PROVIDED RECORDS section start
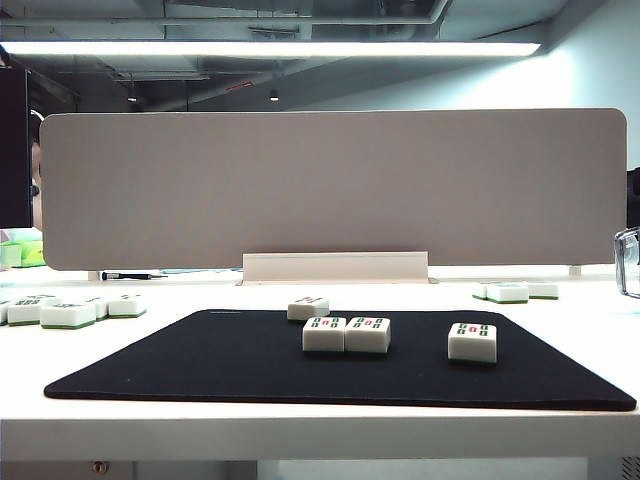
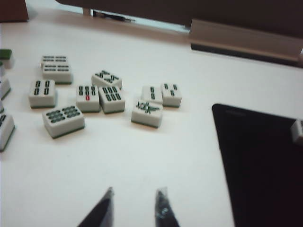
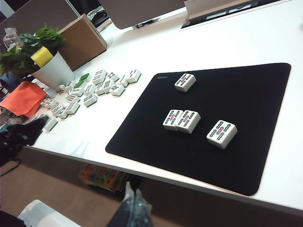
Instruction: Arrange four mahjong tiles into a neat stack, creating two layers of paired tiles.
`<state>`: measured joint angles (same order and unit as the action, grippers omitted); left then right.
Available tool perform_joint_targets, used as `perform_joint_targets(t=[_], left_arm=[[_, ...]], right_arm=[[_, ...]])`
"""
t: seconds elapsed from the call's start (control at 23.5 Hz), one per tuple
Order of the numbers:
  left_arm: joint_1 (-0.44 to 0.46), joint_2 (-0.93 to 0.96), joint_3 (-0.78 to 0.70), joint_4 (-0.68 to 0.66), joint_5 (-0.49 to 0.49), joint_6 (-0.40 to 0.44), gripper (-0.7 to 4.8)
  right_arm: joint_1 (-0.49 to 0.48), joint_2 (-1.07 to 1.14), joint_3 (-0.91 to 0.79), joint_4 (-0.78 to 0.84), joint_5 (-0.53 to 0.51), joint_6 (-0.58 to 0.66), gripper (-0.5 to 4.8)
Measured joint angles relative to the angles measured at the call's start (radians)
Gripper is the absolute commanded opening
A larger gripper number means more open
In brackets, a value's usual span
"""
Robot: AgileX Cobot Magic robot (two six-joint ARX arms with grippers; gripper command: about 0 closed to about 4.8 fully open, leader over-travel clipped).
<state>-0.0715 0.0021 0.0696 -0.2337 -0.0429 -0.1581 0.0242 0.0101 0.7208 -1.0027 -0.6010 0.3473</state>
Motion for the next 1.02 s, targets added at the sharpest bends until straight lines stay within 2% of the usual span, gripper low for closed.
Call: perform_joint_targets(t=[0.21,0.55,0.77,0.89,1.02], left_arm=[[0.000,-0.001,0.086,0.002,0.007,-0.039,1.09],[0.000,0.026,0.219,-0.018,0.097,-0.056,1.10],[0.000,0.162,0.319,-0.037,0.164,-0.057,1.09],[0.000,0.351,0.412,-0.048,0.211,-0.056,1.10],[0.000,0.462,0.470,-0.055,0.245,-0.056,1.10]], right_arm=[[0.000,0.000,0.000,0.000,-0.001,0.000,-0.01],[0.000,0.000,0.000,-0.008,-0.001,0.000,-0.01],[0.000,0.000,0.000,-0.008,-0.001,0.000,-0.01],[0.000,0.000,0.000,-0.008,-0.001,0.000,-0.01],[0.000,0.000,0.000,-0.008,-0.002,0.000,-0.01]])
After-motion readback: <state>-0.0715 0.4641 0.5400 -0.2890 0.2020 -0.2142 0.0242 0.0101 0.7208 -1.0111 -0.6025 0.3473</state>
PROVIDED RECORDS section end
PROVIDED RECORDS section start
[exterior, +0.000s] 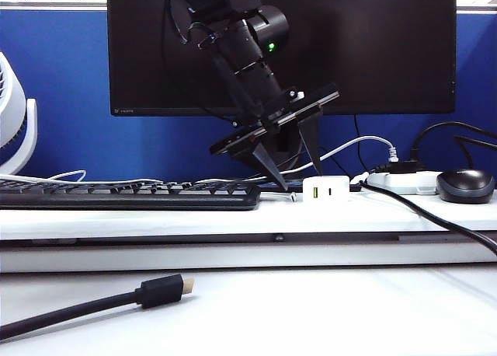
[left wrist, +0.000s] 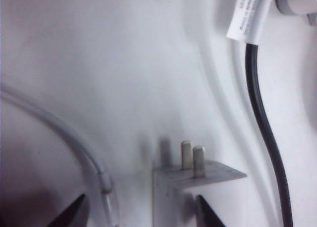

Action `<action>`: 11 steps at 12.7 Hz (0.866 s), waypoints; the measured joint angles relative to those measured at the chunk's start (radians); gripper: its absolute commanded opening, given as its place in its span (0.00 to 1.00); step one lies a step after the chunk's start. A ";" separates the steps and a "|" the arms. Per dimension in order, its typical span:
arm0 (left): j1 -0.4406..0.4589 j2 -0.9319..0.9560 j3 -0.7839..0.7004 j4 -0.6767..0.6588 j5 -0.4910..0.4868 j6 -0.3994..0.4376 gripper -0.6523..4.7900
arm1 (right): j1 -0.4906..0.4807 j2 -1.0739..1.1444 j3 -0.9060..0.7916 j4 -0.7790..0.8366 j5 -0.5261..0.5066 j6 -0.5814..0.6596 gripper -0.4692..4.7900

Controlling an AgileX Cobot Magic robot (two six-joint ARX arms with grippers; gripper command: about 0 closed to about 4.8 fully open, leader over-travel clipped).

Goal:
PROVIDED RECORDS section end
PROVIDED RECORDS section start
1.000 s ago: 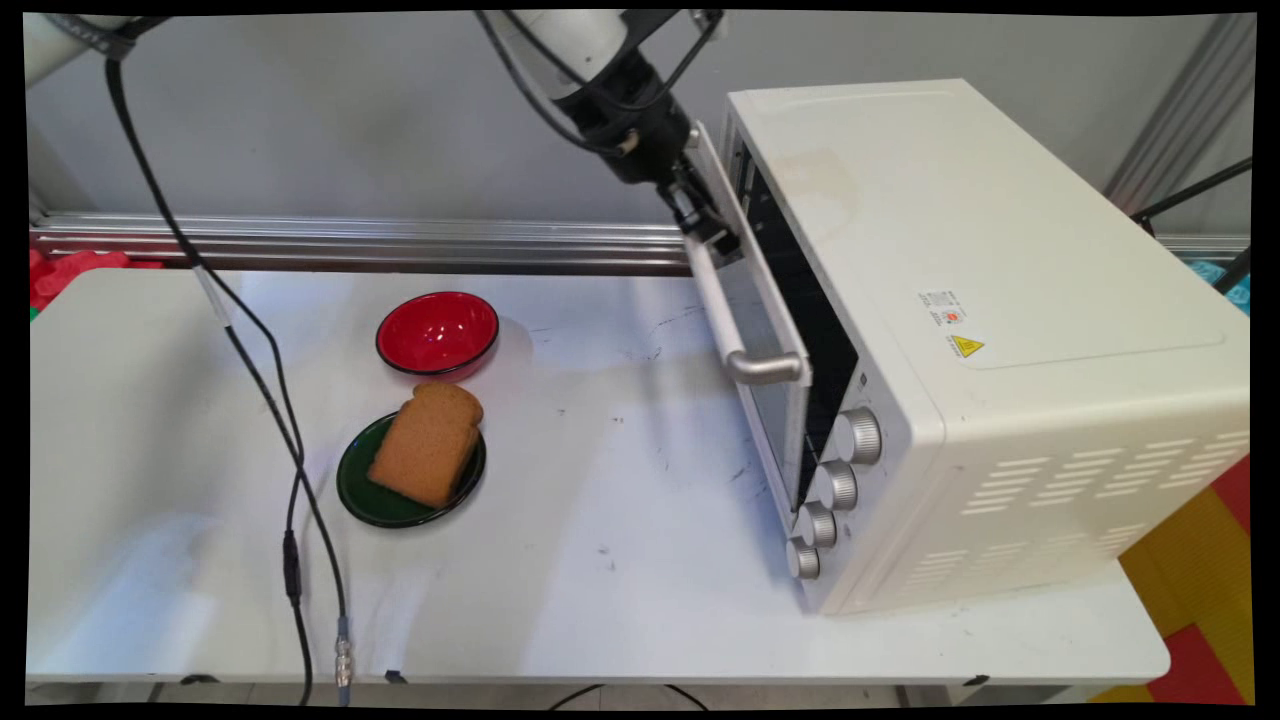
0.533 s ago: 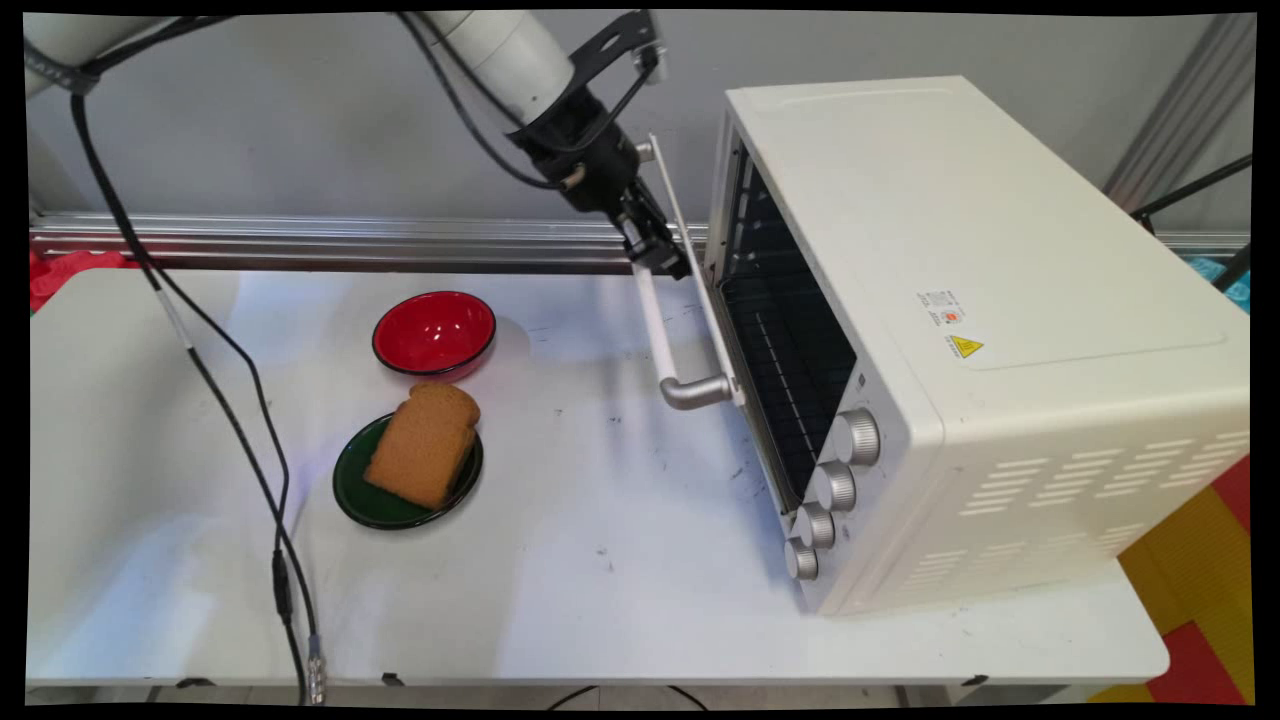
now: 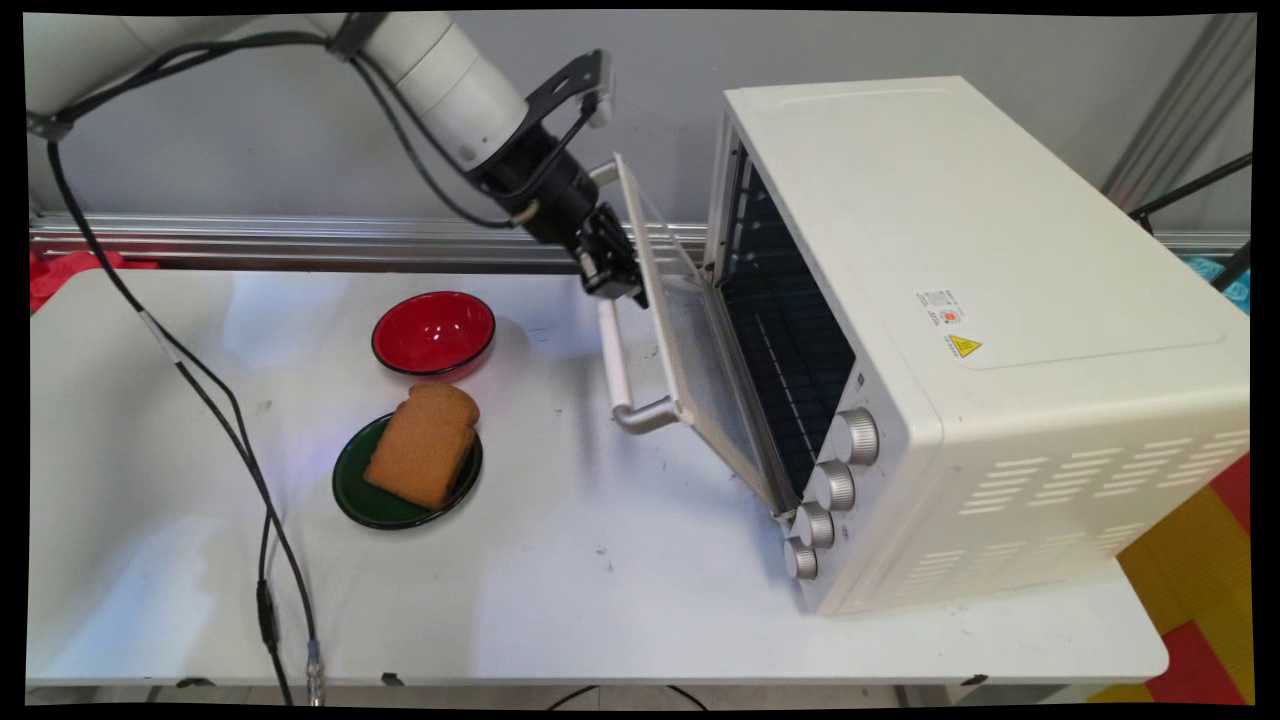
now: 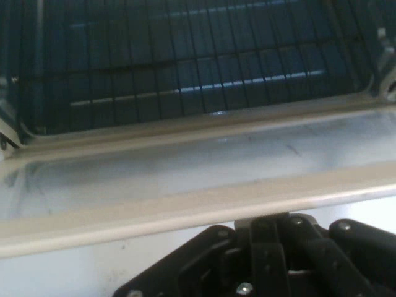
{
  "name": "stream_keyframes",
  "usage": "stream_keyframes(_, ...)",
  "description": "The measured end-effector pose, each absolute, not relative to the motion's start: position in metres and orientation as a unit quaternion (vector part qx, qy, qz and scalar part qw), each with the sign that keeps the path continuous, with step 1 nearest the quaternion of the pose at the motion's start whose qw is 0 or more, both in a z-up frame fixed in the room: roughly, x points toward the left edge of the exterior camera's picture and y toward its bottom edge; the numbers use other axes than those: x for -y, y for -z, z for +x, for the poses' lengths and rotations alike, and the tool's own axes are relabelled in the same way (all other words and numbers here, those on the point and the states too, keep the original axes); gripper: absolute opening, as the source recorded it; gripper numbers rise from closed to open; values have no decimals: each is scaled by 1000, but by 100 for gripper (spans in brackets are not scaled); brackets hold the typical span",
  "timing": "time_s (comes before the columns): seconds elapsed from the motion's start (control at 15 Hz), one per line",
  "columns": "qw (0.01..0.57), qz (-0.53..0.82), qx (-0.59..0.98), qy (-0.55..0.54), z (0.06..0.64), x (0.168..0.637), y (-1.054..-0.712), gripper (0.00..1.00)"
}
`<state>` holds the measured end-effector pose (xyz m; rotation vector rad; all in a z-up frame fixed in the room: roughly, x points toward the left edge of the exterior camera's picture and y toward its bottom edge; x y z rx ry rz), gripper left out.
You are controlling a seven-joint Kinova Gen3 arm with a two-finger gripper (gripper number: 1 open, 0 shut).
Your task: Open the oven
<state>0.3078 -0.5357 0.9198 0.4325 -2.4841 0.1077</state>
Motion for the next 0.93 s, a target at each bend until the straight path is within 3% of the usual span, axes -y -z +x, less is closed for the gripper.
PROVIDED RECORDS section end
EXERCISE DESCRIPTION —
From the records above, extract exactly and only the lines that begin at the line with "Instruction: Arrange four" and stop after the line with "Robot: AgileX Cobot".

PROBLEM SOLUTION —
Instruction: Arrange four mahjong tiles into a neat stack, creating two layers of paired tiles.
`<state>`: measured joint angles (same order and unit as the action, grippers omitted); left then right.
Available tool perform_joint_targets, used as `perform_joint_targets(t=[_], left_arm=[[_, ...]], right_arm=[[_, ...]])`
"""
t: seconds elapsed from the call's start (control at 23.5 Hz), one per tuple
Order of the numbers:
  left_arm: joint_1 (-0.44 to 0.46), joint_2 (-0.93 to 0.96), joint_3 (-0.78 to 0.70), joint_4 (-0.68 to 0.66), joint_5 (-0.49 to 0.49), joint_6 (-0.40 to 0.44), gripper (-0.7 to 4.8)
  right_arm: joint_1 (-0.49 to 0.48), joint_2 (-1.07 to 1.14), joint_3 (-0.91 to 0.79), joint_4 (-0.78 to 0.84), joint_5 (-0.53 to 0.51), joint_6 (-0.58 to 0.66), gripper (-0.5 to 4.8)
Measured joint angles relative to the angles measured at the call's start (radians)
Gripper is the absolute commanded opening
A larger gripper number means more open
In brackets, a value's usual span
"""
Robot: AgileX Cobot Magic robot (two six-joint ARX arms with grippers; gripper command: about 0 closed to about 4.8 fully open, leader over-travel clipped).

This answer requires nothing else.